Aris y Hell coincidieron con Taddeo.

─Son unas perras codiciosas ─bufó Kell─. Limpiarán la cocina si ensucian todo.

Heller dejó escapar una carcajada; sin embargo, no rebatió nada. Sasha los vio a todos dejar el salón y… tuvo miedo; se imaginó a Niklaus diciéndole que el problema no era suyo y echándole en cara que, de no haber estado bajo los efectos de otras sustancias, jamás se habría acostado con alguien como ella ─Sash no estaba fingiendo, ¡ella en verdad no sabía lo bonita que era! No sabía el poder que tenía sobre los hombres… sobre ellos─ y pensó en que él se molestaría tanto que iba a odiarla.

El pánico le obstruyó la garganta.

─Sasha ─la llamó él, cuando la percibió alejándose─. ¿Por qué no me lo dijiste antes?

─No lo sé… ─contestó ella, bajito.

Niklaus exhaló un suspiro; él, a pesar de ser el mayor, no supo cómo expresar lo que sentía sin hacerle daño a su amiga.

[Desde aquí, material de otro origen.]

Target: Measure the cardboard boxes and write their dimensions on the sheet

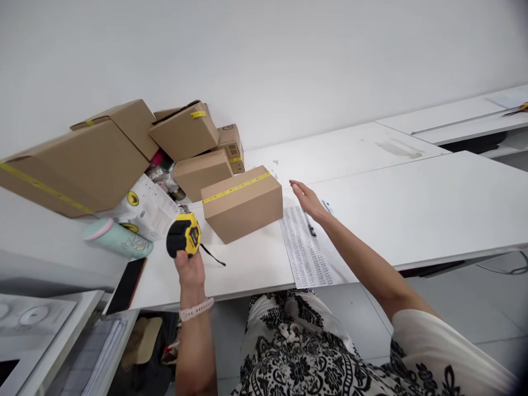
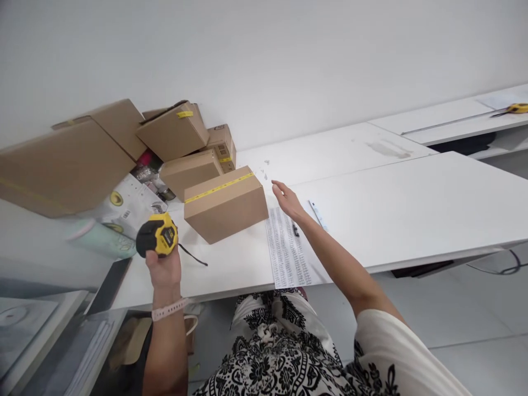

La mezcolanza de emociones que se ceñía en su pecho comenzó a calcinar cada ápice de raciocinio.

─Mírame ─le exigió, más firme─: mírame a los ojos cuando hables, Sasha ─reiteró.

La pelirroja no se movió, sin embargo.

─… ¿te arrepientes de haberte acostado conmigo? ─fue él quien lanzó la pregunta─. ¿Te arrepientes de pedirme que te follara? ¿es eso?

El joven de melena dorada aguardó a que ella lo negara; necesitaba oír su respuesta más que cualquier otra cosa.

¿Se arrepentía de haberse entregado a Nik? ¿se arrepentía de haber disfrutado sus besos, sus roces…, su manera de murmurarle obscenidades al oído mientras la follaba duro; sin frenos ni cortesías?

Joder, él la había hecho sentir más que bien, más que excitada, más que mujer… Niklaus era un hombre de ensueño en cada maldito aspecto y sabía cómo enloquecerla con su experiencia, con sus palabras, con la forma ansiosa en que la trataba en la cama; ¿cómo iba a ser capaz de arrepentirse? pero confesárselo así…, no pudo hacerlo.

─Nik, estaba ebria, ¡y drogada! ─respondió, sin devolverle la mirada.

Sasha no se percató de la decepción que camuflaban los peculiares ojos de su amante.

─¡Yo también, maldición! ¡había bebido y fumado más que en toda mi vida! ─replicó él─. ¿Crees que yo quería esto? ¿crees que planeé sorprenderte en un momento de debilidad para luego echarme hacia atrás como un cabrón de mierda?

─Jamás he dicho eso ─ella lo incitó con el tono a bajar la voz; no quería alertar a los demás.

─Entonces mírame ─volvió a pedirle─. Mírame y dime por qué parece que soy el último imbécil en enterarse que esperas un hijo mío.